Morrem velhos, nas ruas outras tão novas O meu poema são essas dores, essas covas De estrofes livres que não se escreve para Yara

E nos palcos águas fenecem ao fino fio Da Canastra. Irati seca as vistas e morre É que poema não tem espermatozoide Pra dele fecundar seus olhos de rio

Mas do que vale meu urro, o grito soluço Se no cais declamam poetas de bem? A caneta é navalha a singrar a carne refém. O corpo arrisca, entra na estatística dos cis-temas

Do que vale os pedidos de socorro, os poemas?

O que me escapa os lábios são rimas em asmas Enquanto oram pela nossa morte de mãos dadas Despejam escárnio em boca nua nas calçadas

E quem velará meu corpo, meus fantasmas? É que vejo a mim mesmo nas macas dos hospitais No vidro 3x4 das caixas de engavetamento

Na sepultura, nas flores, no fim do tempo Nas câmaras frias de tortura e gás. Ai! Tem hora que o músculo enrijece E os olhos não choram os calos do dia

Os sorrisos são rastros de apenas fantasia De alguém que aos poucos fenece. Ai! Os sentimentos ficam como quem adormece É que a luta corta a gente do punho pra cima

De peito aberto a rasgar o mundo e sugar como ímã Pai! Não feche os olhos, escuta essa minha prece: Construa-me inteiro de flor, poesia e cal.

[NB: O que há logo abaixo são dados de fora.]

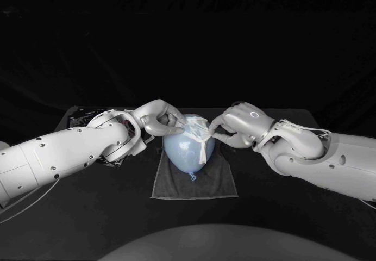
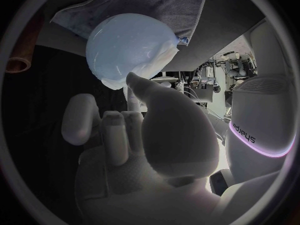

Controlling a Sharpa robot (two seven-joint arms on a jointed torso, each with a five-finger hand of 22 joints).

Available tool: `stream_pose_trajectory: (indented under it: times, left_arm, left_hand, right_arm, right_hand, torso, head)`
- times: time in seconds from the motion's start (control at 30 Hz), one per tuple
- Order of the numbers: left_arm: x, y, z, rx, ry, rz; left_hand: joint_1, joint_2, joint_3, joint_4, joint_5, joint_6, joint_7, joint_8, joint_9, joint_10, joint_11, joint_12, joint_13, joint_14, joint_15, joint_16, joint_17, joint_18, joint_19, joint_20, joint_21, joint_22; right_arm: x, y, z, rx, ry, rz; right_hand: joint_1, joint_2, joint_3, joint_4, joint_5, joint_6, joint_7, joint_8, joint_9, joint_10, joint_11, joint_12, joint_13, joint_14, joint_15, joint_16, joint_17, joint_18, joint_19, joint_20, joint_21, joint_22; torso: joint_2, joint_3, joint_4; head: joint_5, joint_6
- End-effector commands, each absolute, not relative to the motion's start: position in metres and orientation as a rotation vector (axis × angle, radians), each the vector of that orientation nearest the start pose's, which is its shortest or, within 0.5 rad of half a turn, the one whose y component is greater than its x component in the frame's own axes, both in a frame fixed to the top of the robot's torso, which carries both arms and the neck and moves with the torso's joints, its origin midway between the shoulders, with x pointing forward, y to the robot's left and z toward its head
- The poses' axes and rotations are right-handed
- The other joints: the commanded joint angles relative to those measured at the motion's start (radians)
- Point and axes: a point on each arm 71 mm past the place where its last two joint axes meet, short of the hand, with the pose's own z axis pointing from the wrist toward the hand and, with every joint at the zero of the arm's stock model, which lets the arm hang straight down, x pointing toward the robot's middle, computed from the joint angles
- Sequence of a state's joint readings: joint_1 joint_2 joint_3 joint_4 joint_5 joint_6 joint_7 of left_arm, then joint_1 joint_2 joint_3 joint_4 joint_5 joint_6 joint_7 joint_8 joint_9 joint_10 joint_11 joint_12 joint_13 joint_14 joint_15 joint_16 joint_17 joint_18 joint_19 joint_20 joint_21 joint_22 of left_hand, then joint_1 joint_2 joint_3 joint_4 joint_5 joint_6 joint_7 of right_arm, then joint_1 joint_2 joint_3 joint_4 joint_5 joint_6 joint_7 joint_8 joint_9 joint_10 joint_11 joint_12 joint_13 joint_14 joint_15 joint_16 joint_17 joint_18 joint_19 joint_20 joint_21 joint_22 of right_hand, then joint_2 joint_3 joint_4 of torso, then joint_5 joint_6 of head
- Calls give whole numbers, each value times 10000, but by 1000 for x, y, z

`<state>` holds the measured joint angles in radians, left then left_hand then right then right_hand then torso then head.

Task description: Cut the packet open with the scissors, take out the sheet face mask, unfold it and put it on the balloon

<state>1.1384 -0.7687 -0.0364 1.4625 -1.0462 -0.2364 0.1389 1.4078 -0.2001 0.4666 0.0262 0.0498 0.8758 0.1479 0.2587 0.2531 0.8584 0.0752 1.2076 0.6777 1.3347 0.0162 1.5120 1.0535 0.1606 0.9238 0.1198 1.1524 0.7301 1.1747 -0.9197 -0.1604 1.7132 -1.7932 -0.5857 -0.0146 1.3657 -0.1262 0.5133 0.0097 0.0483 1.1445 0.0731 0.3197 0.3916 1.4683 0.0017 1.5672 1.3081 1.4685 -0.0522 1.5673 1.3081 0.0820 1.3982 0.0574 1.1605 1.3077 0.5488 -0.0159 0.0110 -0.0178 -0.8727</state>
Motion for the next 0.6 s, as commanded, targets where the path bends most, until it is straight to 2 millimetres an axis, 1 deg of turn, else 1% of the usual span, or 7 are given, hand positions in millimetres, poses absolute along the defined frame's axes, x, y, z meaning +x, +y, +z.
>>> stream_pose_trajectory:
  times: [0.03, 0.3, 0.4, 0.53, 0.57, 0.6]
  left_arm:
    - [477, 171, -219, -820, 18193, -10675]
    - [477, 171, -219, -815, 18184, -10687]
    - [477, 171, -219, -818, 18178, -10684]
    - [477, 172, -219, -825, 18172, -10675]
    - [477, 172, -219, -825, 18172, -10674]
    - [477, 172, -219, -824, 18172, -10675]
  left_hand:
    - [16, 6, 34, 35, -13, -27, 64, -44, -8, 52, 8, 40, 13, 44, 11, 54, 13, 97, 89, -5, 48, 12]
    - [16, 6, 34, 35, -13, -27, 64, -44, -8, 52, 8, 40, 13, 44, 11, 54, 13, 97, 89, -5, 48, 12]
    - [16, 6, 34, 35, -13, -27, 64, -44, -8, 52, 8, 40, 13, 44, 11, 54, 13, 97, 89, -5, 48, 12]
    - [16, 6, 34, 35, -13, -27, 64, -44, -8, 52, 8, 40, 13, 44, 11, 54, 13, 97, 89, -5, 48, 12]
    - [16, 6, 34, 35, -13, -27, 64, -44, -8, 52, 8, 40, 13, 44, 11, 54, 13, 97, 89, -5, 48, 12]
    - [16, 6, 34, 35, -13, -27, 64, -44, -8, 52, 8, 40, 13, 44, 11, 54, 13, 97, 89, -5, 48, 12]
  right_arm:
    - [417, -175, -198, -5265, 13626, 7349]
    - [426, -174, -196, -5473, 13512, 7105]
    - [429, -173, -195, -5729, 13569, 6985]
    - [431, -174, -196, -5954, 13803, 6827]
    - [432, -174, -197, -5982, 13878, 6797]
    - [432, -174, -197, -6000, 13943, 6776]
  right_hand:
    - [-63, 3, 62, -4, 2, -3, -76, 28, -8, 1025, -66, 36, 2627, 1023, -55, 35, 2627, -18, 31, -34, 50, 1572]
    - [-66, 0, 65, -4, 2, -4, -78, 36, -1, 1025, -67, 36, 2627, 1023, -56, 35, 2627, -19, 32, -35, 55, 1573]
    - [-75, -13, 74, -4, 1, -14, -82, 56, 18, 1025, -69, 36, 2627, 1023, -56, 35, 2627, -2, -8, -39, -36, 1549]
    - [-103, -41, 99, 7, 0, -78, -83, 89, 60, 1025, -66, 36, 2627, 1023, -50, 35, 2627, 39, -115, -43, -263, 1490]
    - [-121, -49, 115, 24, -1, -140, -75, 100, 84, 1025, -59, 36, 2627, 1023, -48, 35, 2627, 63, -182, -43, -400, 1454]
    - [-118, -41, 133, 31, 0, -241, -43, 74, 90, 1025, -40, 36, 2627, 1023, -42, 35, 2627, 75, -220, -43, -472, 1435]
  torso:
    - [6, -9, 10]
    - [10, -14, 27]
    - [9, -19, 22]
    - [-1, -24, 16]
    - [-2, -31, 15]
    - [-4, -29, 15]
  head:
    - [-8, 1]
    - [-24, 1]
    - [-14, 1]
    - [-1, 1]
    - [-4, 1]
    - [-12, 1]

Que eu prefira os pés descalços nas estradas As crianças que choram herméticas nas calçadas Que eu seja etérea, rascunho e gotas de sal.

Que os gritos que me comem na rua Sejam alimentos da minha primavera Que a cada soco seja plantado uma quimera E eu me construa de retalhos em ode a cura.

Nossa Senhora das Dandaras, olhai por nós! Que do meu peito floresça apenas alegrias E que estanque as feridas, as sangrias Para que nas noites de lua não estejamos sós.

E quero ver quando essa voz enfraquecer Quem se lembrará? E quero ver quando o sol amanhecer Quem me responderá? E quero ver quando mais um perecer Quem chorará?

As minhas mãos, frias e tolas a escrever As cruzes cerradas sem frases, nomes ou história As velas que se apagam com os ventos da memória.

A poeira do tempo, as cinzas a acolher Pois há estrofes que cabem nos poemas E há poemas que cabem em nossas almas

E há almas que vivem, outras são só excremento Mas mesmo que sangre, farei do meu corpo Meu próprio rebento.